Bernhard Thuersam, www.circa1865.org

 

Soldiers Made Ashamed of Their Battle Flag

“In the earlier part of the war, General William T. Sherman knew and recognized the rules adopted by his government for the conduct of its armies in the field; and so, on September 29, 1861, he wrote to General Robert Anderson, at Louisville, Ky., saying, among other things:

“I am sorry to report that in spite of my orders and entreaties, our troops are committing depredations that will ruin our cause. Horses and wagons have been seized, cattle, sheep, hogs, chickens taken by our men, some of whom wander for miles around . . . the men are badly disciplined and give little heed to my orders or those of their own regimental officers.”

Later on General Sherman said, “War is hell.” If we could record here all the testimony in our possession, from the people of Georgia and South Carolina, who had the misfortune to live along the line of his famous “march to the sea,” during nearly the whole length of which he was warring against, and depredating on, women, children, servants, old men, and other non-combatants, it would show that he had certainly contributed everything in his power to make war “Hell,” as he termed it; and he has justly earned the distinction of being called the ruling genius of this creation.

“We consumed the corn and fodder in the region of country thirty miles on either side of a line from Atlanta to Savannah; also the sweet potatoes, hogs, sheep and poultry, and carried off more than ten thousand horses and mules. I estimate the damage done to the State of Georgia at one hundred million dollars, at least twenty millions of which enured to our benefit, and the remainder was simply waste and destruction.”

Captain Daniel Oakley of the Second Regiment, Massachusetts Volunteers . . . says this:

“It was sad to see the wanton destruction of property, which was the work of “bummers,” who were marauding through the country committing every sort of outrage. There was no restraint . . . The country was necessarily left to take care of itself and became a howling waste.”  Another Northern soldier, writing for the “Detroit Free Press,” gives the following graphic account:

“After describing the burning of Marietta, in which the writer says, among other things, “soldiers rode from house to house, entered without ceremony, and kindled fires in garrets and closets and stood by to see that they were not extinguished.”

He then further says: “Had one been able to climb to such a height in Atlanta as to enable him to see for forty miles around the day Sherman marched out, he would have been appalled at the destruction. Hundreds of homes had been burned, every rod of fence destroyed, nearly every fruit tree cut down, and the face of the country so changed that one born in that section could scarcely recognize it. The vindictiveness of war would have trampled the very earth out of sight had such a thing been possible.”

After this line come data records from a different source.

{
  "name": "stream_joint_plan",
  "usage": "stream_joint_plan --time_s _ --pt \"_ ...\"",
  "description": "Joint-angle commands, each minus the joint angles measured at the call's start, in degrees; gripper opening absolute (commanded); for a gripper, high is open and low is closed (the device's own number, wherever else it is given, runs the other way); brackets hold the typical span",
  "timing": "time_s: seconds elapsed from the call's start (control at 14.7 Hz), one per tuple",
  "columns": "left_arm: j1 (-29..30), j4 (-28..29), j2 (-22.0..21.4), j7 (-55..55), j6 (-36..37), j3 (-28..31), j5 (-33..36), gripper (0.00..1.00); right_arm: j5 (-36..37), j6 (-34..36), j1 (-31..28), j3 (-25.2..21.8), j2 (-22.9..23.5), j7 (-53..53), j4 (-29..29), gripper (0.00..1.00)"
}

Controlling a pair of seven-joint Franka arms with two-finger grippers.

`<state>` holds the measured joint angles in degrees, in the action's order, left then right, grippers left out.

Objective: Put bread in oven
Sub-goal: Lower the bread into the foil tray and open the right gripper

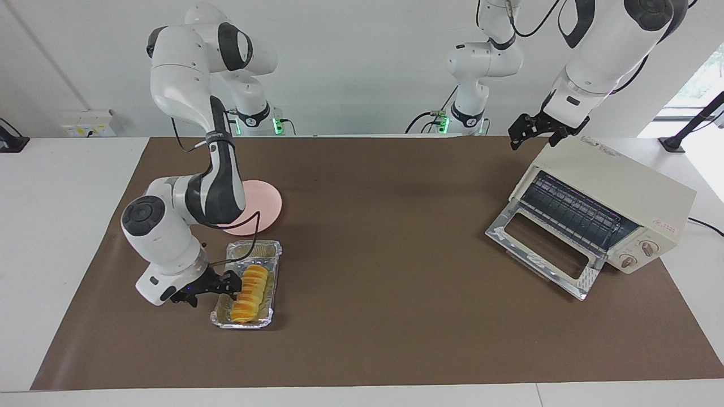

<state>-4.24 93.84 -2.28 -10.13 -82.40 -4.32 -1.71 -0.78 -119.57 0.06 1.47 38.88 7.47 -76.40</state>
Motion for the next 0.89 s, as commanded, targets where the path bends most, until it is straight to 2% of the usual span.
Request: stream_joint_plan --time_s 0.0,0.07,0.14,0.2,0.27,0.34,0.82 --pt "0.55 0.56 -0.97 0.02 0.58 -0.51 0.83 1.0 -0.1 -2.76 0.11 0.37 -0.99 1.14 -3.48 0.95" --pt "0.55 0.56 -0.97 0.11 0.58 -0.51 0.83 1.0 -0.01 -4.16 0.12 0.37 -1.61 1.23 -5.32 0.94" --pt "0.55 0.56 -0.97 0.11 0.58 -0.51 0.83 1.0 0.08 -5.92 0.2 0.29 -2.39 1.32 -7.86 0.88" --pt "0.55 0.56 -0.97 0.11 0.58 -0.51 0.83 1.0 0.25 -6.72 0.12 0.29 -2.84 1.41 -9.11 0.7" --pt "0.55 0.56 -0.97 0.11 0.58 -0.51 0.83 1.0 0.43 -6.64 0.2 0.29 -2.84 1.67 -9.21 0.39" --pt "0.55 0.56 -0.97 0.11 0.58 -0.51 0.83 1.0 0.43 -6.64 0.29 0.29 -2.84 1.67 -9.21 0.02" --pt "0.55 0.56 -0.97 0.11 0.58 -0.51 0.83 1.0 0.08 -6.64 0.73 0.37 -2.84 0.97 -8.86 0.0"
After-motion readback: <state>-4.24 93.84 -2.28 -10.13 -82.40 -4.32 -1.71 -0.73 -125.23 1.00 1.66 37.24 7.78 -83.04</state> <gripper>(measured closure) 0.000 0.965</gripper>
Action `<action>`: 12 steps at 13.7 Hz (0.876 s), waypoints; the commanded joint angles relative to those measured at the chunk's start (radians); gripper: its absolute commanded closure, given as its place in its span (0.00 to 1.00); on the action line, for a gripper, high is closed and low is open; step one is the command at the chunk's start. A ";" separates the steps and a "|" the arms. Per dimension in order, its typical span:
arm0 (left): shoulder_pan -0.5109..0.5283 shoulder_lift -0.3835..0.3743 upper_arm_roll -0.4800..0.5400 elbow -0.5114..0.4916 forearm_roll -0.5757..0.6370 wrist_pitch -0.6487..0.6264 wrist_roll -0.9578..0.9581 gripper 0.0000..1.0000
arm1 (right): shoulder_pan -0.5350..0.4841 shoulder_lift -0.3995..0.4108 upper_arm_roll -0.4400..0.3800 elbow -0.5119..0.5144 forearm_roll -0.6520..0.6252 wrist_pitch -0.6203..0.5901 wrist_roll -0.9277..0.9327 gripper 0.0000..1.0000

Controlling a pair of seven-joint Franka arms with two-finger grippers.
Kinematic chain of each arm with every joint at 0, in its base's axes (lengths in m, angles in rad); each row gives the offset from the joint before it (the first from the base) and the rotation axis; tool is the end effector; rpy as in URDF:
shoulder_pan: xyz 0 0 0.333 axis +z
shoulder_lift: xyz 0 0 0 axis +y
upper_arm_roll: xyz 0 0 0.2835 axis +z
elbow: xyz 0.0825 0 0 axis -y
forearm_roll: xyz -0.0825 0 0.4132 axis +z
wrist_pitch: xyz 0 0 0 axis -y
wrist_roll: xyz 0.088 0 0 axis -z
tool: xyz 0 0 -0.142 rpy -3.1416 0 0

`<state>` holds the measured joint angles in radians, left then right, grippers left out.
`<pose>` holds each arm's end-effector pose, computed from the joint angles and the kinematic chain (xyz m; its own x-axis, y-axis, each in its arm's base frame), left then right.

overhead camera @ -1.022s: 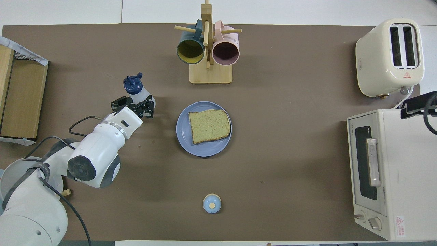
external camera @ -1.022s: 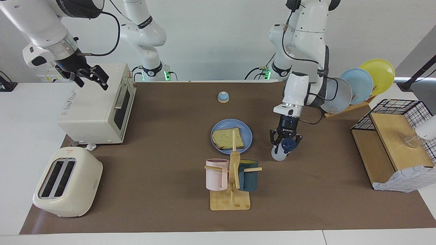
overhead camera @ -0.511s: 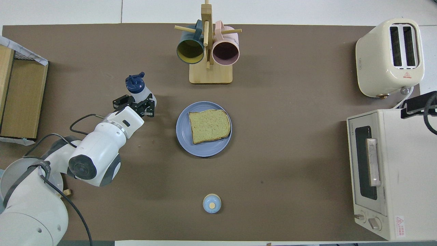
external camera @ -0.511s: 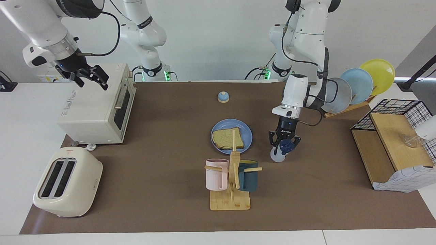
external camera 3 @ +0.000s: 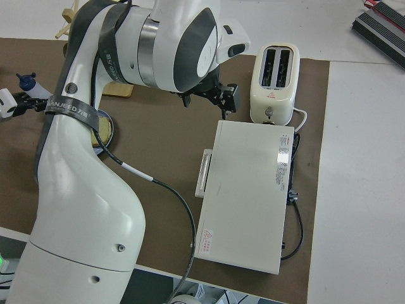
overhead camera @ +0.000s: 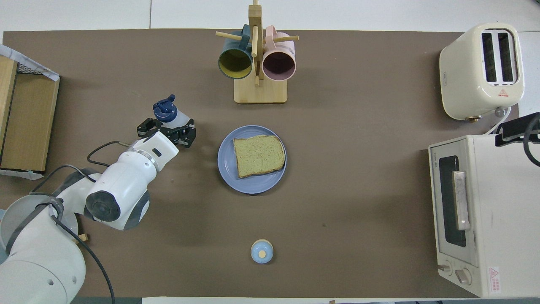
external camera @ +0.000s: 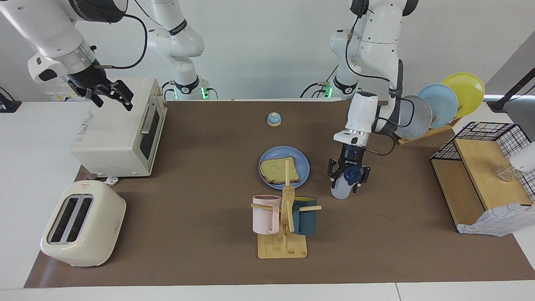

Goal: Put bread on plate and add seasoning
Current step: 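Lower the bottle upright onto the table with the left gripper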

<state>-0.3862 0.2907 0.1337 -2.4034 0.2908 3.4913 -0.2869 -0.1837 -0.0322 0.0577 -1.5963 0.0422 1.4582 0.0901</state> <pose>0.5446 -0.1777 0.2056 0.6804 -0.1943 0.7066 -0.3130 -0.9489 0.0404 0.5549 -0.0635 0.5539 0.9718 -0.2092 -0.1089 -0.2136 -0.9764 -0.0307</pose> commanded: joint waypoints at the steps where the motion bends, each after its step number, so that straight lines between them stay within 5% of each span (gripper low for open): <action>1: 0.007 0.005 0.004 0.001 0.022 0.017 -0.005 0.20 | 0.000 -0.012 0.001 -0.007 -0.010 -0.009 -0.015 0.00; 12: 0.006 -0.076 0.004 -0.085 0.024 0.015 -0.005 0.10 | 0.000 -0.012 0.001 -0.007 -0.010 -0.009 -0.015 0.00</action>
<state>-0.3860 0.2701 0.1342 -2.4340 0.2931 3.4961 -0.2869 -0.1837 -0.0322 0.0577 -1.5963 0.0422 1.4582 0.0901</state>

Again he says: “At the beginning of the campaign at Dalton, the Federal soldiery had received encouragement to become vandals . . . When Sherman cut loose from Atlanta everybody had license to throw off restraint and make Georgia “drain the bitter cup.” The Federal who wants to learn what it was to license an army to become vandals should mount a horse at Atlanta and follow Sherman’s route for fifty miles. He can hear stories from the lips of women that would make him ashamed of the flag that waved over him as he went into battle.

When the army had passed nothing was left but a trail of desolation and despair. No houses escaped robbery, no woman escaped insult, no building escaped the firebrand, except by some strange interposition. War may license an army to subsist on the enemy, but civilized warfare stops at livestock, forage and provisions. It does not enter the houses of the sick and helpless and rob women of their finger rings and carry off their clothing.”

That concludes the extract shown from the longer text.